─── AVAILABLE RECORDS
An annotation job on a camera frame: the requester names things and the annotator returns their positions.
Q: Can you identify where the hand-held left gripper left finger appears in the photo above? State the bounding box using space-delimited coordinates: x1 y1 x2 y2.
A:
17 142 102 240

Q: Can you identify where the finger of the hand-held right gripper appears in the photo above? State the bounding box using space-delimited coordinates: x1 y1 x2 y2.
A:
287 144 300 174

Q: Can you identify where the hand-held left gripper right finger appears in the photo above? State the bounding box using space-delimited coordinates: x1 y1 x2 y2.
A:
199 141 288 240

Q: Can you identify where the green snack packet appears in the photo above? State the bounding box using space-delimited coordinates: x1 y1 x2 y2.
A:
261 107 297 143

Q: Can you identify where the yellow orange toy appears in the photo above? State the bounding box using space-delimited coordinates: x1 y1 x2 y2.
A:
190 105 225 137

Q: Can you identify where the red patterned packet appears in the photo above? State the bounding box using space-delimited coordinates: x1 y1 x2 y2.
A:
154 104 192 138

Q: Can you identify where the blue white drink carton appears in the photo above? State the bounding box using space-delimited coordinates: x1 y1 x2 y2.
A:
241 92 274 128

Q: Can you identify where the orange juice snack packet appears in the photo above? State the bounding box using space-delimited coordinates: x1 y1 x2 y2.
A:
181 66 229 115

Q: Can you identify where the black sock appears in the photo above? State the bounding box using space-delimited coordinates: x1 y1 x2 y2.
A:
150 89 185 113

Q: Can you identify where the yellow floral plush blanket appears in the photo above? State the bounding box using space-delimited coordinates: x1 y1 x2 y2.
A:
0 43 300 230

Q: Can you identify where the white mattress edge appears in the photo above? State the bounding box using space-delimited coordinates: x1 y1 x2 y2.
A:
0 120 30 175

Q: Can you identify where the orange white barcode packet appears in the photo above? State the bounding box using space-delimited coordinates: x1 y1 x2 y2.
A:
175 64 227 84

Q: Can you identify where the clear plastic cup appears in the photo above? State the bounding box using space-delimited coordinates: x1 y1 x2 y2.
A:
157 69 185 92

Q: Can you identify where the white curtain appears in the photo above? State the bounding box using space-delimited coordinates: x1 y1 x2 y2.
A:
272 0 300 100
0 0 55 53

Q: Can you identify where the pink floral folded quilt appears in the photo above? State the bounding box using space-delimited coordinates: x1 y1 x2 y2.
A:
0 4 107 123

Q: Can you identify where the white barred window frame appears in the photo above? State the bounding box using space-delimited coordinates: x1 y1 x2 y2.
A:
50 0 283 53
──────
• DESCRIPTION OF THE TASK: Set down again, word for word, the stretch of records from the line with "Q: Can you identify where the orange juice" to the line with "Q: Can you identify where the clear", both of those lines included.

• EXERCISE OUTPUT:
Q: Can you identify where the orange juice snack packet appears in the photo above? State the bounding box using space-delimited coordinates: x1 y1 x2 y2.
A:
181 66 229 115

Q: Can you identify where the black sock appears in the photo above? State the bounding box using space-delimited coordinates: x1 y1 x2 y2.
A:
150 89 185 113

Q: Can you identify where the yellow floral plush blanket appears in the photo above? State the bounding box using space-delimited coordinates: x1 y1 x2 y2.
A:
0 43 300 230

Q: Can you identify where the white mattress edge appears in the photo above? State the bounding box using space-delimited coordinates: x1 y1 x2 y2.
A:
0 120 30 175

Q: Can you identify where the orange white barcode packet appears in the photo above? State the bounding box using space-delimited coordinates: x1 y1 x2 y2.
A:
175 64 227 84

Q: Can you identify where the clear plastic cup appears in the photo above? State the bounding box using space-delimited coordinates: x1 y1 x2 y2.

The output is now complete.